EXERCISE >>
Restate word for word the lines of the entries below, starting with the line that holds "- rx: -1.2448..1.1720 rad" and ending with the line that holds "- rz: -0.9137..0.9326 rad", and no others.

AVAILABLE DATA >>
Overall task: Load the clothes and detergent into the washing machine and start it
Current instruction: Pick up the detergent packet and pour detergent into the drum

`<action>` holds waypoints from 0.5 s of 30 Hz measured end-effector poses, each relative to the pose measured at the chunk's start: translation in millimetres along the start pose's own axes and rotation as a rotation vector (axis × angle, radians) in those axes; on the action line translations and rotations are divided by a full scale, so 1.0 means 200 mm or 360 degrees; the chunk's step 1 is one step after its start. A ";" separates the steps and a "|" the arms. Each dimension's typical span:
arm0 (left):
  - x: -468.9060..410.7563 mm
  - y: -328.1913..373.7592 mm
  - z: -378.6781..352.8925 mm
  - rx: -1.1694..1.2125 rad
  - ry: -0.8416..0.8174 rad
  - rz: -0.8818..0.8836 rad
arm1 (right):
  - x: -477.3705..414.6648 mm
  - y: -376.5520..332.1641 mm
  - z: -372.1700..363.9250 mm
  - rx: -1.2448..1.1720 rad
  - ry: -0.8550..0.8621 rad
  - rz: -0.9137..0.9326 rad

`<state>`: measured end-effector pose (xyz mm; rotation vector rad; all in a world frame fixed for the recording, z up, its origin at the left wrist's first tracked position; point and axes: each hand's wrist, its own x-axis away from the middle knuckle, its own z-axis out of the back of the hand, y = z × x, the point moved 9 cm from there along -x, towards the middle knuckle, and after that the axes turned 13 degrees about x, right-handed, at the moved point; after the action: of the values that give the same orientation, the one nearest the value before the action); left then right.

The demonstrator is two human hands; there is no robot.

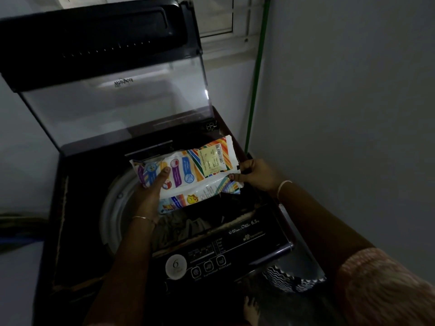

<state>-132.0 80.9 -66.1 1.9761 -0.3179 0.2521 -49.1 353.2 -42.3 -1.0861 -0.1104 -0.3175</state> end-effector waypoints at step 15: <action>-0.03 0.20 -0.13 -0.0153 -0.0102 -0.0160 | -0.01 0.03 0.02 -0.0223 -0.0010 -0.0011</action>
<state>-151.9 89.0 -22.6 1.9013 -0.2658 0.1074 -49.3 360.0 -46.2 -1.2256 -0.0989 -0.3319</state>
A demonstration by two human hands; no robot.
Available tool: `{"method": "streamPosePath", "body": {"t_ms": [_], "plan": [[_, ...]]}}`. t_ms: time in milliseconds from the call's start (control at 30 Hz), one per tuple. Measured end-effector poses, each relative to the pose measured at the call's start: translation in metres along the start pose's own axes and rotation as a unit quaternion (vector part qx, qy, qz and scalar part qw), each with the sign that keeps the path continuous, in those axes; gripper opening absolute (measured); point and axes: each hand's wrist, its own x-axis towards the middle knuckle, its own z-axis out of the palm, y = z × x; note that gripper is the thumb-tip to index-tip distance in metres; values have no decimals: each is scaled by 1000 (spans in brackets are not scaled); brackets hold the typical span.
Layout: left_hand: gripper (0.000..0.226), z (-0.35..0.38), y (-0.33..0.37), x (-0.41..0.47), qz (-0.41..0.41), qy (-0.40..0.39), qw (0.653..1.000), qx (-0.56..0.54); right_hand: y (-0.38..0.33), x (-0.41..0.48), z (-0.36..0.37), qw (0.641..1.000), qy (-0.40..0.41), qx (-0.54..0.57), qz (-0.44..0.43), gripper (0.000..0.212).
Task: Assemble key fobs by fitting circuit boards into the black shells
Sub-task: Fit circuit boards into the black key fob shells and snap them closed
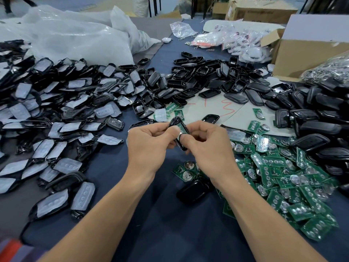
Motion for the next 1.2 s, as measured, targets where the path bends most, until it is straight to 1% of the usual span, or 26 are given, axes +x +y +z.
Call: {"method": "streamPosePath", "body": {"t_ms": [33, 100, 167, 200, 267, 300, 333, 400, 467, 600, 700, 800, 900, 1000, 1100, 1200], "plan": [[20, 0, 0, -1, 4, 4, 1000, -1, 0, 0, 1, 1000, -9, 4, 1, 8], [17, 0, 1, -1, 1, 1, 1000, 2, -1, 0, 1, 1000, -19, 13, 4, 8], [8, -1, 2, -2, -22, -29, 999, -14, 0, 3, -2, 1000, -10, 22, 9, 9], [7, -1, 4, -2, -37, -54, 997, -31, 1, 5, -5, 1000, 0, 21, 10, 13], [38, -5, 5, -1, -41, -91, 995, -24, 3, 8, -12, 1000, 13, 6, 10, 25], [52, -7, 5, 1, -24, -103, 994, 5, 3, 10, -15, 1000, 13, -3, 9, 26], [58, -10, 6, 2, -1, -116, 992, 41, 2, 10, -19, 1000, 6, -13, 5, 26], [53, -12, 7, 4, 23, -152, 985, 83, 1, 12, -24, 999, -5, -34, -11, 29], [46, -11, 5, 2, 19, -177, 980, 91, 2, 14, -28, 999, 6, -42, -19, 30], [38, -9, 3, 0, 7, -176, 982, 64, 4, 14, -30, 999, 32, -21, -13, 28], [38, -6, 1, -1, 1, -180, 981, 67, 3, 12, -28, 1000, 25, -8, -10, 26], [30, -3, 2, -2, -1, -177, 982, 61, 4, 11, -26, 1000, 15, -7, -13, 23], [37, -1, 3, -2, -1, -161, 986, 45, 2, 12, -28, 1000, 3, 23, -4, 25], [50, 0, 1, -2, 7, -156, 987, 42, 1, 11, -29, 1000, -4, 13, -1, 29], [54, 1, -1, -3, 17, -144, 989, 41, 1, 9, -23, 1000, 24, -3, 3, 30], [53, 2, -3, -2, 22, -111, 993, 35, 0, 5, -17, 992, 105, -63, -27, 28]]}}
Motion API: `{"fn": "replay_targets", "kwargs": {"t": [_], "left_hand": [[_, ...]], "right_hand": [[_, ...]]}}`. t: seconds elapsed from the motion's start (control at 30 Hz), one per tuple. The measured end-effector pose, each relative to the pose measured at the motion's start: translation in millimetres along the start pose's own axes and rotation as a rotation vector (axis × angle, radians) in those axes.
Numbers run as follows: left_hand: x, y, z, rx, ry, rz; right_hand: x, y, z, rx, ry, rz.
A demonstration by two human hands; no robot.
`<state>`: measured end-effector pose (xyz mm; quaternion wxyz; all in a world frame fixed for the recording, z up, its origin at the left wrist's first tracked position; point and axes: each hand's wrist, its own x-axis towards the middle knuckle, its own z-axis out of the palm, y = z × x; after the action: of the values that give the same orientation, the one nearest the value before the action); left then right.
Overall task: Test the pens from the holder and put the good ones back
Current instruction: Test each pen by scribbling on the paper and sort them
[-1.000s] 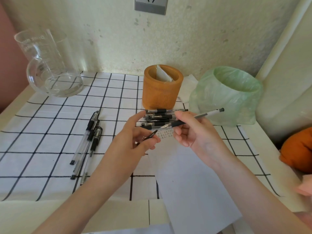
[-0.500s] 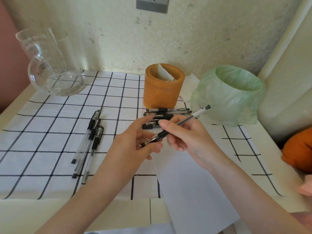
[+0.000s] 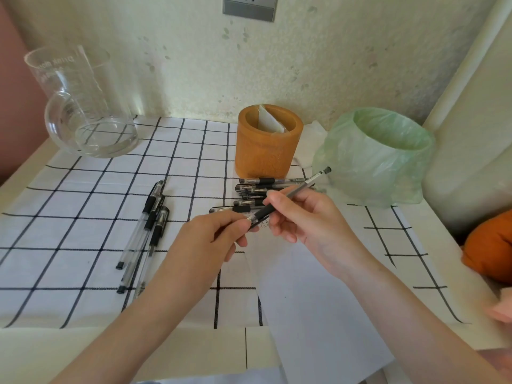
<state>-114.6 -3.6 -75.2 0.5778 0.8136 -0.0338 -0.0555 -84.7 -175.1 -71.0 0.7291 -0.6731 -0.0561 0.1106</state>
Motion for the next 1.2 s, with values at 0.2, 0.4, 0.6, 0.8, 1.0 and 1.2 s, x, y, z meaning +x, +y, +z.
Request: {"fn": "replay_targets", "kwargs": {"t": [0.2, 0.4, 0.6, 0.8, 1.0, 1.2], "left_hand": [[0.8, -7.2, -0.2, 0.042, 0.059, 0.001], [10.4, -0.2, -6.0, 0.281, 0.113, 0.054], [25.9, -16.0, -22.3, 0.554, 0.360, 0.175], [40.1, -34.6, -15.3, 0.644, 0.372, 0.217], [51.0, -42.5, -8.1, 0.661, 0.340, 0.186], [49.3, -41.8, -8.1, 0.661, 0.347, 0.186]], "right_hand": [[-0.6, 7.8, 4.9, -0.010, -0.012, -0.005], [1.9, 11.7, 13.2, 0.065, 0.062, 0.127], [5.2, -5.4, -6.8, -0.265, 0.227, 0.124], [6.8, -7.8, -20.5, -0.329, 0.325, 0.083], [5.2, 6.5, -21.5, -0.773, 0.260, 0.073], [9.1, 16.8, -23.6, -0.910, 0.163, 0.070]]}}
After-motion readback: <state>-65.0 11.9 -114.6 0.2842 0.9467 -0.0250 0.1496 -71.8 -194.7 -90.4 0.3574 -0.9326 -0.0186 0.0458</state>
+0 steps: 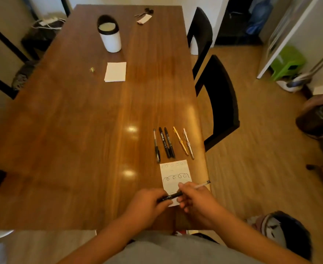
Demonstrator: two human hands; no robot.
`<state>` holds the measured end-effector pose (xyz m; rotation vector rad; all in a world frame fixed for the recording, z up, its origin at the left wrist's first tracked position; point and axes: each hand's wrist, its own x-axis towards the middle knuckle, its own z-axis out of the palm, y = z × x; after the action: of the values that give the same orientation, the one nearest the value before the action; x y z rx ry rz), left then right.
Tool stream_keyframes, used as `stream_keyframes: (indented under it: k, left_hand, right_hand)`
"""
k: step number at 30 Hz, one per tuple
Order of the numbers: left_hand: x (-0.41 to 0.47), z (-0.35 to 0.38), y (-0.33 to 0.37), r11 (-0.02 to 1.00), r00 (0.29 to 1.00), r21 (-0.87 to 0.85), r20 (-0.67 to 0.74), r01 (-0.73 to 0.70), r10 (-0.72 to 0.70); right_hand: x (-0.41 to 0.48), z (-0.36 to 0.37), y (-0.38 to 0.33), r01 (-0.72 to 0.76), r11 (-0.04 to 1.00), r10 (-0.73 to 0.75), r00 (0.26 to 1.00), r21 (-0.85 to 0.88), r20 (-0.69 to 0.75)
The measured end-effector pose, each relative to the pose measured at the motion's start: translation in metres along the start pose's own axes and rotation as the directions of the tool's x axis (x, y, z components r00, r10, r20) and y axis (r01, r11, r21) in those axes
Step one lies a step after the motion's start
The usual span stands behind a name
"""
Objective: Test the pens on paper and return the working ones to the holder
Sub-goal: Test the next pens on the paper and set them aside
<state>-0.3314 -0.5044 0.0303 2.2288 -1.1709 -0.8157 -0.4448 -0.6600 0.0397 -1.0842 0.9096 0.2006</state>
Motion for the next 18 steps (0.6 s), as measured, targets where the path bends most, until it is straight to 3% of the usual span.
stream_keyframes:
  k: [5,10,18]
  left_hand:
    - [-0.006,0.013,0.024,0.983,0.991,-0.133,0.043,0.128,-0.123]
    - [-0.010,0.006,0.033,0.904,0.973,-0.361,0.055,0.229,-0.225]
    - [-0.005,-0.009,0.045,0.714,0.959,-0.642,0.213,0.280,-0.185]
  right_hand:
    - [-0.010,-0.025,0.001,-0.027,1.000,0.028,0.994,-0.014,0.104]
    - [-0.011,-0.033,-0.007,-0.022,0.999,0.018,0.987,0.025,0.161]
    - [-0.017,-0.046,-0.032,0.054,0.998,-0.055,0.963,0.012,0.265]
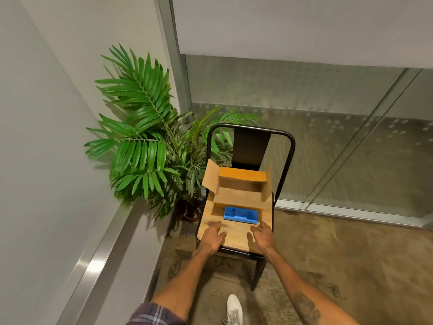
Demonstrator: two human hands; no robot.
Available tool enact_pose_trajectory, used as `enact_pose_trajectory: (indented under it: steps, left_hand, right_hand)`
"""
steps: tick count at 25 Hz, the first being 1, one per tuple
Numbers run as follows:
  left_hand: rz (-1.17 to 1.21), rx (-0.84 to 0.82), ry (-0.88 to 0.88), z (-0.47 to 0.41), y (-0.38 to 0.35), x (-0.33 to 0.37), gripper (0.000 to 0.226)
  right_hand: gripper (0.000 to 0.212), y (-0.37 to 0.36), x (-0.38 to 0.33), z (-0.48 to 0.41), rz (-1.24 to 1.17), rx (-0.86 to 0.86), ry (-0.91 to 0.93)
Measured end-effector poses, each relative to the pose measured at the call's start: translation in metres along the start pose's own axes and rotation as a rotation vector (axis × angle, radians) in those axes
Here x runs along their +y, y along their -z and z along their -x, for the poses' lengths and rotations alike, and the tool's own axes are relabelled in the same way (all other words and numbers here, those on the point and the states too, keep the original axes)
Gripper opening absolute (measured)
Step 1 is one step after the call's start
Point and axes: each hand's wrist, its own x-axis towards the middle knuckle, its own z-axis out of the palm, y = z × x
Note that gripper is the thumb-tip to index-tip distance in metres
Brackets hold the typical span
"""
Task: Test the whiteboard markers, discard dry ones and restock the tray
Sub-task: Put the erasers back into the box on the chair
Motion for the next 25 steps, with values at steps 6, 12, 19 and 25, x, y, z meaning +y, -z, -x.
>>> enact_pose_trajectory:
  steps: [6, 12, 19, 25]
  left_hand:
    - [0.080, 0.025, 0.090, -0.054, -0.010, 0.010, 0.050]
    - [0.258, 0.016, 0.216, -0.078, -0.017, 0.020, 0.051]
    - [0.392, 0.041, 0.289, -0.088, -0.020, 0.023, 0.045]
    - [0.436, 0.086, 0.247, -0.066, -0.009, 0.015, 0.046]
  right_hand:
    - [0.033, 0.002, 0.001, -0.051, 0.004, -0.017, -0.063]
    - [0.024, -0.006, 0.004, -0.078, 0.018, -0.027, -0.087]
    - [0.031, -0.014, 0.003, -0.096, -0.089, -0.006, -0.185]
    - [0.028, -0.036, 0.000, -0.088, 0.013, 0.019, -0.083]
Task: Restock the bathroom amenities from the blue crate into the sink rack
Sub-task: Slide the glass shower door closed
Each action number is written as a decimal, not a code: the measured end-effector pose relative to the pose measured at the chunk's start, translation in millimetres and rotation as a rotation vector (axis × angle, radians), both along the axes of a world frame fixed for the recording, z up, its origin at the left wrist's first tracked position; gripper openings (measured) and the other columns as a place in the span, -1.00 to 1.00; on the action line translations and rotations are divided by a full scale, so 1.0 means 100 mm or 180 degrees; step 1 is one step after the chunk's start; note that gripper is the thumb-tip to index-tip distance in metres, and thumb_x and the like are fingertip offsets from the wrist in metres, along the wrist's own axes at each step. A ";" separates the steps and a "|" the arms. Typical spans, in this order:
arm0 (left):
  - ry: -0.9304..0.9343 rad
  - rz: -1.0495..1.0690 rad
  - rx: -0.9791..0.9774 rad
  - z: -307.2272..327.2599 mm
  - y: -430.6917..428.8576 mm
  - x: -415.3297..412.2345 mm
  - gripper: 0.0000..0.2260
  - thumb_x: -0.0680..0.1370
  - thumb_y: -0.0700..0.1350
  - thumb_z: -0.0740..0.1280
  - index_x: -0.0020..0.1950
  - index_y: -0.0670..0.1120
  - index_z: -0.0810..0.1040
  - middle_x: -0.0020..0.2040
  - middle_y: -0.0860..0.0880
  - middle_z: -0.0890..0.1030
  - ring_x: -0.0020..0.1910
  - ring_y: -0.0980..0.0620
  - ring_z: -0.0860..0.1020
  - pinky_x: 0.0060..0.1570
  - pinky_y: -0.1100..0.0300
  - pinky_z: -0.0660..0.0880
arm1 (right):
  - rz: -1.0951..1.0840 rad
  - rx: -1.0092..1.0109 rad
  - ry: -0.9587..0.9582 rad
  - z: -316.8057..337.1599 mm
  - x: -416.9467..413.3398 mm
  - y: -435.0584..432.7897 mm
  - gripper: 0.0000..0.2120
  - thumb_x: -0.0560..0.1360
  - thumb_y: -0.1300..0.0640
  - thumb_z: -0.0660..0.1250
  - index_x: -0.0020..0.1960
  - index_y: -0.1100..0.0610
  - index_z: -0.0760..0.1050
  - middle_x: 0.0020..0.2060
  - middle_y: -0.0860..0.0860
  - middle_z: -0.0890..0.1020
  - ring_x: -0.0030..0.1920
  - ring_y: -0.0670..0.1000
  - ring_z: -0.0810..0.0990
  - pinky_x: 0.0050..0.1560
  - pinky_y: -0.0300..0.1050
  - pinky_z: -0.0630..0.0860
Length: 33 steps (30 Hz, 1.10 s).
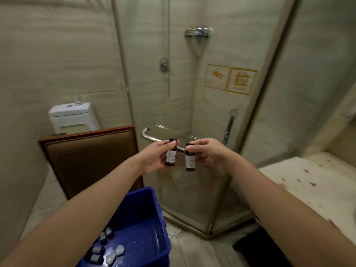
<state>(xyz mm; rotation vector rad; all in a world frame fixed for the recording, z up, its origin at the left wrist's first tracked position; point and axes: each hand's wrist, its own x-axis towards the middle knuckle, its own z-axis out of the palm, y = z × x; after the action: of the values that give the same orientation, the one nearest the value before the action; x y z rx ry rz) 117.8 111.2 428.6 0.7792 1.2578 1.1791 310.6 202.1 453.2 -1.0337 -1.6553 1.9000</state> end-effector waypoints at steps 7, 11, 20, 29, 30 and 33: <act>0.0057 -0.0753 0.0244 0.13 0.29 0.95 -0.73 0.58 -0.05 0.32 0.27 -0.07 0.58 0.01 -0.07 0.66 -0.13 0.02 0.65 -0.19 0.12 0.59 | -0.0882 0.0127 -0.0069 0.09 1.06 -0.21 -0.81 0.39 0.22 0.53 -0.01 0.13 0.63 -0.17 0.04 0.71 -0.19 0.00 0.69 -0.14 -0.09 0.63; 0.0103 -0.1163 0.0384 0.24 0.43 1.57 -0.72 0.60 -0.08 0.30 0.28 -0.10 0.56 0.00 -0.09 0.65 -0.15 0.00 0.62 -0.26 0.16 0.57 | -0.1391 0.0162 -0.0043 0.15 1.71 -0.32 -0.80 0.38 0.21 0.54 -0.02 0.12 0.64 -0.13 0.06 0.72 -0.12 0.03 0.69 -0.11 -0.08 0.60; 0.0113 -0.1574 0.0617 0.50 0.77 2.94 -0.75 0.47 -0.11 0.46 0.12 -0.13 0.61 -0.03 -0.10 0.69 -0.10 -0.02 0.64 0.00 0.07 0.60 | -0.2001 0.0262 0.0003 0.42 3.11 -0.48 -0.82 0.40 0.21 0.51 0.00 0.13 0.62 -0.07 0.08 0.71 -0.06 0.03 0.68 -0.02 -0.04 0.61; 0.0141 -0.2072 0.0768 0.72 0.95 4.44 -0.76 0.46 -0.08 0.47 0.09 -0.10 0.63 -0.03 -0.07 0.71 -0.12 0.03 0.67 -0.15 0.20 0.60 | -0.2366 0.0502 -0.0178 0.65 4.59 -0.54 -0.69 0.40 0.13 0.53 0.11 0.16 0.62 -0.02 0.06 0.72 0.02 0.05 0.70 -0.03 -0.04 0.62; 0.0151 -0.2086 0.0787 0.73 0.97 4.60 -0.75 0.48 -0.09 0.47 0.13 -0.11 0.62 0.00 -0.08 0.71 -0.10 0.02 0.67 -0.14 0.20 0.60 | -0.2380 0.0535 -0.0182 0.67 4.75 -0.54 -0.70 0.40 0.13 0.53 0.10 0.14 0.62 -0.04 0.06 0.73 0.00 0.04 0.71 -0.08 -0.07 0.63; 0.0182 -0.2175 0.0871 0.76 1.01 5.06 -0.72 0.49 -0.09 0.46 0.17 -0.12 0.61 0.03 -0.09 0.70 -0.05 0.02 0.68 -0.10 0.18 0.60 | -0.2480 0.0629 -0.0239 0.69 5.20 -0.53 -0.67 0.37 0.11 0.55 0.10 0.13 0.62 -0.04 0.05 0.73 0.01 0.05 0.70 -0.09 -0.07 0.63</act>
<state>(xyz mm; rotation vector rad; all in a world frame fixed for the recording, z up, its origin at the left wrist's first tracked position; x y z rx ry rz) 624.1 212.4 504.9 1.3242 0.7712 0.7685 830.3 149.2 522.5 -1.4053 -1.1779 1.1754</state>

YOUR RESPONSE >>
  - rx: -1.2448..1.1720 rad
  - ry: -0.8550..0.8621 rad
  - rz: -0.9137..0.9326 rad

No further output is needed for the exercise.